Please consider these things when thinking about your website and it's security.
Security is difficult to achieve and won't happen by itself. Both Open-Source and proprietary software have their fair share of vulnerabilities. Also, things that are secure today are usually not secure tomorrow.
Did you know that hackers are constantly out there looking for vulnerable websites to add to their list of future attacks. Nearly every website on the web has been scanned for vulnerabilities. Did you know that even beginner hackers can use advanced tools such as Google, Bing, and Yahoo! to quickly find some vulnerabilities.
Perfect security probably doesn't exist. Considering there is no perfect security, work with these in mind.
- Have a security control plan.
- Follow recommended server and PC configurations that are known to be secure.
- Don't store sensitive, confidential, or proprietary information on your webserver or any PC connected to the webserver.
- Always keep backups of your website.
- Be prepared to shutdown, reformat, and restart your website as needed. This might be needed in the event that your website is hacked.
- Change your passwords often and use strong credentials (as described below).
Stay abreast of updates to the software components your website (and company) utilizes.
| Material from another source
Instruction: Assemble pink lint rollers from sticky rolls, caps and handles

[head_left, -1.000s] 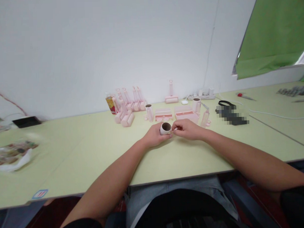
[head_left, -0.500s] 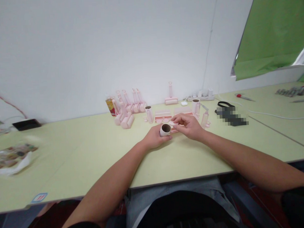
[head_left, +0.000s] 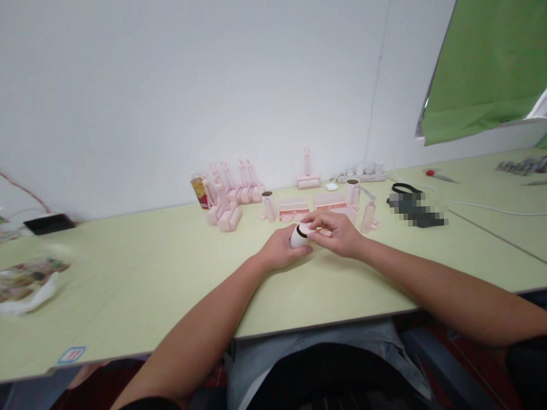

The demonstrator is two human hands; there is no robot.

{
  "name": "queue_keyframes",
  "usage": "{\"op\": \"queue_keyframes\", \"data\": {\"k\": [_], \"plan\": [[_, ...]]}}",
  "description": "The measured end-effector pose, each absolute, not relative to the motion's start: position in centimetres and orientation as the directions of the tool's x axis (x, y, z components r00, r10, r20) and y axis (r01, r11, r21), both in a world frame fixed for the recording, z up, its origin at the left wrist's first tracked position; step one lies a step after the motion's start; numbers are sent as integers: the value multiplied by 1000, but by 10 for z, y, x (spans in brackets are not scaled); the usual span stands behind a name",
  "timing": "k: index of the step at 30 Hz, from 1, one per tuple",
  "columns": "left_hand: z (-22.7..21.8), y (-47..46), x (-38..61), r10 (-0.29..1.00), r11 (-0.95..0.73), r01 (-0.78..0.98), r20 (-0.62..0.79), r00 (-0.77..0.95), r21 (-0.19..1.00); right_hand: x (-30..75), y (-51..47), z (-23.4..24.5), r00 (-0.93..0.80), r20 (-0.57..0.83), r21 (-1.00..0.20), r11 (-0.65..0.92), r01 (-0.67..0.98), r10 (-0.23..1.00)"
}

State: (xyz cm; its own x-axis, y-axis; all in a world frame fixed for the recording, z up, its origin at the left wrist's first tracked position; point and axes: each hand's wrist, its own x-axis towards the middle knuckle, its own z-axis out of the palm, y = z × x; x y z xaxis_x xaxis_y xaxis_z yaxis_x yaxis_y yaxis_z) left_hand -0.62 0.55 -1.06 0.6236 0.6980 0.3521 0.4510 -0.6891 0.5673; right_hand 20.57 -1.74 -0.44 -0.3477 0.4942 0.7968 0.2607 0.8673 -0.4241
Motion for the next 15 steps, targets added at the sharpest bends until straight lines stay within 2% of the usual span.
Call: {"op": "queue_keyframes", "data": {"k": [15], "plan": [[-13,5,-5,708,-678,453,346,616,579,204,-19,-6,-386,763,-449,855,258,518]]}}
Software components are constantly evolving to resolve functionality and security concerns. Even components that are released to fix a security issue can later turn out to have further security issues.
Proper Software Installation.
Improperly installed or configured software can circumvent your hard work on keeping the websites software components up to date. Improperly installed software can provide access to hackers that are unintended and hard to find.
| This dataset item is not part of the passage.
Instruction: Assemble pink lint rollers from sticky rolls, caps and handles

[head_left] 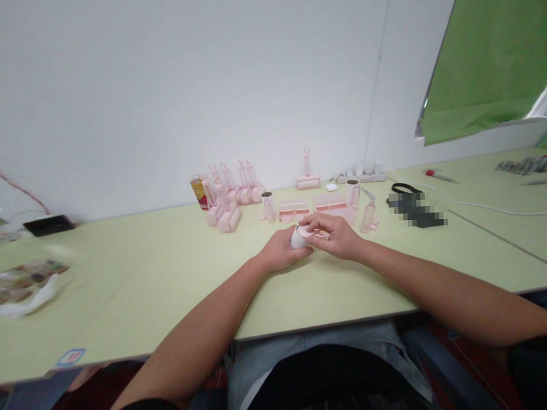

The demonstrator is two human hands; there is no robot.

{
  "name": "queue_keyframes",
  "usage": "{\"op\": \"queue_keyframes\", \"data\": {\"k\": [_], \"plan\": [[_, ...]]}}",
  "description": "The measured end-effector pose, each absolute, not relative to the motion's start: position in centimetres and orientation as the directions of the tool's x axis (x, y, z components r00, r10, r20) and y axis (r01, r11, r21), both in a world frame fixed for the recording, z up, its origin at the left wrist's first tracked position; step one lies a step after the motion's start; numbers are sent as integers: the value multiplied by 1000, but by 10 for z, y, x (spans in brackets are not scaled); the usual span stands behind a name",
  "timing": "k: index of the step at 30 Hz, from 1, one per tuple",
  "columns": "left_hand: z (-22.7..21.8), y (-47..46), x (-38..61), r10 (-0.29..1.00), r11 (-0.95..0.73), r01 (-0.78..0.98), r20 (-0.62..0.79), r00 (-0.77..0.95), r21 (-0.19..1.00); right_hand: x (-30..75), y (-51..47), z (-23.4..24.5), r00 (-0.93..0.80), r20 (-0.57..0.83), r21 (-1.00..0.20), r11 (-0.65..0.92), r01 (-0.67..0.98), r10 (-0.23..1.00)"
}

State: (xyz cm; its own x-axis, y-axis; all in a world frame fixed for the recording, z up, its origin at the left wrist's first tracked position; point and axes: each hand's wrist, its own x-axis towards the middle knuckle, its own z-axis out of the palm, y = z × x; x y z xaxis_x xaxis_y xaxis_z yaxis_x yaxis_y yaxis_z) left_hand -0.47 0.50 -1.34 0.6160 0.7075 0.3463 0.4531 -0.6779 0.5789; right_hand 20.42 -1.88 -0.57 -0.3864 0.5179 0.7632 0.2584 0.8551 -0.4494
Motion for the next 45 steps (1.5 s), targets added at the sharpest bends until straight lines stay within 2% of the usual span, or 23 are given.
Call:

Hire Competent Programmers.
Most website vulnerabilities are caused by custom written software that doesn't hold up to security standards. Be sure to hire a competent programmer that is aware of common security programming practices:
Be sure to change any default passwords and instead use strong passwords. Any password should be hard to guess. Hackers love to use dictionaries as a starting point to guess passwords. Do not reuse passwords between websites. Some websites use the password you used and try it on other websites.
Some systems allow you to go beyond passwords and instead use certificates to validate yourself. Consider using these more advanced techniques whenever possible.
Protect your PC.
Unfortunately the Windows PC appears to be a favorite target to hackers. The reason this impacts your website is because usually a persons PC contains the password to your webserver. Therefore, to protect your website you must also protect your PC. Be sure automatic updates is turned on, don't ever open email attachments from people you don't know, or don't know why they are sending you an attachment. Don't fall for phishing scams.